- Genre: Reality
- Starring: Amanda Shadforth; Kate Waterhouse; Sara Donaldson; Joseph Elks; Zanita Whittington; Nadia Fairfax (season 2 – present); Margaret Zhang (season 1);
- Country of origin: Australia
- Original language: English
- No. of seasons: 2
- No. of episodes: 16

Production
- Executive producers: Philippa Whitfield Pomeranz; Rebecca Buttrose; Matthew Ferro;
- Camera setup: Multiple
- Running time: 30 minutes (inc. adverts)
- Production companies: NBC Universal; Core3 Entertainment;

Original release
- Network: Style Network (season 1); E! (season 2 - present);
- Release: 15 October 2014 – 23 July 2015

= Fashion Bloggers =

Australian reality documentary television series

Fashion Bloggers is an Australian reality documentary television series that premiered on 15 October 2014 on the Style Network. The series is the first local commission for the Australian Style Network. The reality show chronicles both the professional and personal lives of independent lifestyle and fashion bloggers.

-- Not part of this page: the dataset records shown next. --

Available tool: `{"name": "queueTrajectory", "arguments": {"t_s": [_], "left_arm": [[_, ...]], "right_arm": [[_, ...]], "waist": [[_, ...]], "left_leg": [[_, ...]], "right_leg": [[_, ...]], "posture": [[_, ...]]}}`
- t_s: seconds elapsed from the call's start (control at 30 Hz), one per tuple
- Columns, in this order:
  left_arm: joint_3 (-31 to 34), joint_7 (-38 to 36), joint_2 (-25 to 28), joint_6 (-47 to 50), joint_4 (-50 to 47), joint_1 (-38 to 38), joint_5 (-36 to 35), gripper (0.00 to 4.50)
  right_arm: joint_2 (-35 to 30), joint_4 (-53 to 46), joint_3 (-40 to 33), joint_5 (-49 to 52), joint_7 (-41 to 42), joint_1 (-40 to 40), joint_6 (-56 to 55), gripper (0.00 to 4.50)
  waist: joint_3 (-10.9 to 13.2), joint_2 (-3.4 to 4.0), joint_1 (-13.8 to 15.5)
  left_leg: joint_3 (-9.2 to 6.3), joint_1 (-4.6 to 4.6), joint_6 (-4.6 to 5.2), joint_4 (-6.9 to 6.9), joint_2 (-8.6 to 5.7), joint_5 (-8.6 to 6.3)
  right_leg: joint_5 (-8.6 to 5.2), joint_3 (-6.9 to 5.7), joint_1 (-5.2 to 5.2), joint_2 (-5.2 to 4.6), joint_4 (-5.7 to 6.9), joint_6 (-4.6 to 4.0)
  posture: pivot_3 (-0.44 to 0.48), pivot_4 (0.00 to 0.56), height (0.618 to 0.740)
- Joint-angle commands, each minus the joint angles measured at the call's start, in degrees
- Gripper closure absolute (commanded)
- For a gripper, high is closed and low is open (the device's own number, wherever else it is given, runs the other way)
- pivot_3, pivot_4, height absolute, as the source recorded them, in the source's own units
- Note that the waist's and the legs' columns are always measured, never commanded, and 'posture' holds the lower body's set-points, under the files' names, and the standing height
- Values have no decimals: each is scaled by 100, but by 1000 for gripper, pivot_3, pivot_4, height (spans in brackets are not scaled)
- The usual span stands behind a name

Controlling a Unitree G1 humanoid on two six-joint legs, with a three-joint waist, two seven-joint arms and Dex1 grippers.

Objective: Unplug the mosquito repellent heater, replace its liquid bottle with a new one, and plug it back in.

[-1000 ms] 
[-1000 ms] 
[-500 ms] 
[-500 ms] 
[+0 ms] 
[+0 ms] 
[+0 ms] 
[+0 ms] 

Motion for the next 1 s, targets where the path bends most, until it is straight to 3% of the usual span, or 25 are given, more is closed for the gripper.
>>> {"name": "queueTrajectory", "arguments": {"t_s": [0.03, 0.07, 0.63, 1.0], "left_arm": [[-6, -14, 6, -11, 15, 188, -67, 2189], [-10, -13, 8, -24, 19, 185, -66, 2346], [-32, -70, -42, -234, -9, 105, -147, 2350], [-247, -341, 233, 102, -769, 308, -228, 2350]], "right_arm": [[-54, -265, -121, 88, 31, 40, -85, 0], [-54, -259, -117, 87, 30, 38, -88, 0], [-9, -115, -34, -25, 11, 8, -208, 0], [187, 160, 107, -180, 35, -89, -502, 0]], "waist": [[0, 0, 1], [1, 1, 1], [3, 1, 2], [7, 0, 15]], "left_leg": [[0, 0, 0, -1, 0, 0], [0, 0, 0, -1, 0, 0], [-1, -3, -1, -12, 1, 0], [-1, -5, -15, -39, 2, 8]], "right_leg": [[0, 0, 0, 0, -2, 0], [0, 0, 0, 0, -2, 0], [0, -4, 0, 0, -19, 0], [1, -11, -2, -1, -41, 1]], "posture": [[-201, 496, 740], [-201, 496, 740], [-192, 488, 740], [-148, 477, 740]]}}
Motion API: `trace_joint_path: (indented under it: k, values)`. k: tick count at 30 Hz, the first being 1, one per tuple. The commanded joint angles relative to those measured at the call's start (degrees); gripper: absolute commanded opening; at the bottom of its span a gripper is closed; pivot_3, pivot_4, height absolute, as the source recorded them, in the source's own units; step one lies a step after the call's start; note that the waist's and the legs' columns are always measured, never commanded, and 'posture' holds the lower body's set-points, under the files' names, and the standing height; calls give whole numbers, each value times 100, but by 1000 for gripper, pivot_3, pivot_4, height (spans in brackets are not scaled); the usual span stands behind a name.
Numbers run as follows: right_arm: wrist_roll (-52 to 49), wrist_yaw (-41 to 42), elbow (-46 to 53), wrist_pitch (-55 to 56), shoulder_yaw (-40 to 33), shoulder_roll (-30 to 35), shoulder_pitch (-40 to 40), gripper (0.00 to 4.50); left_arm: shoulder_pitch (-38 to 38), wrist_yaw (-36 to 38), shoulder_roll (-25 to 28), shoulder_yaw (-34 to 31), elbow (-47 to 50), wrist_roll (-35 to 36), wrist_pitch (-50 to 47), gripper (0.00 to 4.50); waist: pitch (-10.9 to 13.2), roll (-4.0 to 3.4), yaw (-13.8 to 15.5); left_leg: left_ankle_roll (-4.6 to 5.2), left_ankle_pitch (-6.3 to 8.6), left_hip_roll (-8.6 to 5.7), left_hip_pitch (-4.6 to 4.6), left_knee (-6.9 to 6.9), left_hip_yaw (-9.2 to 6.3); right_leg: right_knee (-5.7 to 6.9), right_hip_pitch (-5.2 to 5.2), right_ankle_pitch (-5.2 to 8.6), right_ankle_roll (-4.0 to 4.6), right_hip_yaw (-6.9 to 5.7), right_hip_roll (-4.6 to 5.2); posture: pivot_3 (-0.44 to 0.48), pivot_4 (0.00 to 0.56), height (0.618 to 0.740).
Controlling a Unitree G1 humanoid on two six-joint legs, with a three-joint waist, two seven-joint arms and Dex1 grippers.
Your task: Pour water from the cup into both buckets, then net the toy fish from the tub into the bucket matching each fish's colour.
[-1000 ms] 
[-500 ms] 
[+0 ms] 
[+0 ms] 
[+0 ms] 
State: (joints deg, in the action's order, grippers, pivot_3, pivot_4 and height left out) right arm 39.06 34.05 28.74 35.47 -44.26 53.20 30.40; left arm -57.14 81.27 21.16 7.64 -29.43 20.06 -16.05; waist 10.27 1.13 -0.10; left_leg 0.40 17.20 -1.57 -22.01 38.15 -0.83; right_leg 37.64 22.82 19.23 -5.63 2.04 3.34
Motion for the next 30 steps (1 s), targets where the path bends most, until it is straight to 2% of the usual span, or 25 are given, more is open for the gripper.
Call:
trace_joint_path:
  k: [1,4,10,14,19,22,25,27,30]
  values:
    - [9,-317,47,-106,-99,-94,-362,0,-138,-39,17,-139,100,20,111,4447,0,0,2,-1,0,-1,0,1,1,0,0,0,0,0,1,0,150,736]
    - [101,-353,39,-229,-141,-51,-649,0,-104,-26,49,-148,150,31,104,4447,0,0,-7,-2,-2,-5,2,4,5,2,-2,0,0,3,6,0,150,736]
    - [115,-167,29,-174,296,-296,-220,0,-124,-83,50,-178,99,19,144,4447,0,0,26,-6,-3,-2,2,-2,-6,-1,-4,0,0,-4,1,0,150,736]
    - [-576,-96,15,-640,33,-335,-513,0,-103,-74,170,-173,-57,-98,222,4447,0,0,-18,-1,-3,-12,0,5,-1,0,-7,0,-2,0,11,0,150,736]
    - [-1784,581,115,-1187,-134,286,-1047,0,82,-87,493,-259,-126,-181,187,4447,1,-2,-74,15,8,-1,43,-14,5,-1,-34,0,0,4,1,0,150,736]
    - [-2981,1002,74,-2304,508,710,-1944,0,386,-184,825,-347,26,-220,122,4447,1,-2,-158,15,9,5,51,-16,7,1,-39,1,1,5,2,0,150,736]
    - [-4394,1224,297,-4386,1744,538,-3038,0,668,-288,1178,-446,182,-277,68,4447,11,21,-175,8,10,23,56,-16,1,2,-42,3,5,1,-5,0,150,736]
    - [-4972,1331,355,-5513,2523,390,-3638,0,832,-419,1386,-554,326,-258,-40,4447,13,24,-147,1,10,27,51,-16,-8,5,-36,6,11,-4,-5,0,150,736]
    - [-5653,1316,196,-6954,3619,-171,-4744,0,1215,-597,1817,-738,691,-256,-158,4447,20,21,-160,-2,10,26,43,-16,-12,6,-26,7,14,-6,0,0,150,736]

The program was renewed for a second season in March 2015, moving to sister channel E! where it premiered on 4 June 2015.

==Cast==

| Main | Seasons |  |
| 1 | 2 |
| Sarah Donaldson | Main |  |
| Kate Waterhouse | Main |  |
| Amanda Shadforth | Main |  |
| Zanita Whittington | Main |  |
| Nadia Fairfax |  | Main |
| Margaret Zhang | Main |  |

== Episodes ==

| Series | Episodes |  | Originally released |  |
| First released | Last released |
| 1 | 8 |  | 15 October 2014 | 3 December 2014 |
| 2 | 8 |  | 4 June 2015 | 23 July 2015 |

=== Season 1 (2014) ===

| No. overall | No. in season | Title | Original release date |
|---|---|---|---|
| 1 | 1 | "Lights! Camera! Fashion!" | 15 October 2014 |
| 2 | 2 | "Modern Girls Upload" | 22 October 2014 |
| 3 | 3 | "Show Pony" | 29 October 2014 |
| 4 | 4 | "Off Duty" | 5 November 2014 |
| 5 | 5 | "Up, Up and Away!" | 12 November 2014 |
| 6 | 6 | "Style Shoot Post" | 19 November 2014 |
| 7 | 7 | "Through the Looking Glass" | 26 November 2014 |
| 8 | 8 | "Baby it's Warm Outside" | 3 December 2014 |

=== Season 2 (2015) ===

| No. overall | No. in season | Title | Original release date |
|---|---|---|---|
| 9 | 1 | "Ready! Set! Runway!" | 4 June 2015 |
| 10 | 2 | "Inspired By..." | 11 June 2015 |
| 11 | 3 | "Who Runs The World?" | 18 June 2015 |
| 12 | 4 | "Sports Luxe" | 25 June 2015 |
| 13 | 5 | "Lady Boss" | 2 July 2015 |
| 14 | 6 | "Wanderlust" | 9 July 2015 |
| 15 | 7 | "Reality Check" | 16 July 2015 |
| 16 | 8 | "Passport Required" | 23 July 2015 |

==Broadcast==
Outside of Australia, the series has been screened on variations of E! in South-East Asia, the UK, France and South Africa.

Episodes are also uploaded to the program's official YouTube channel.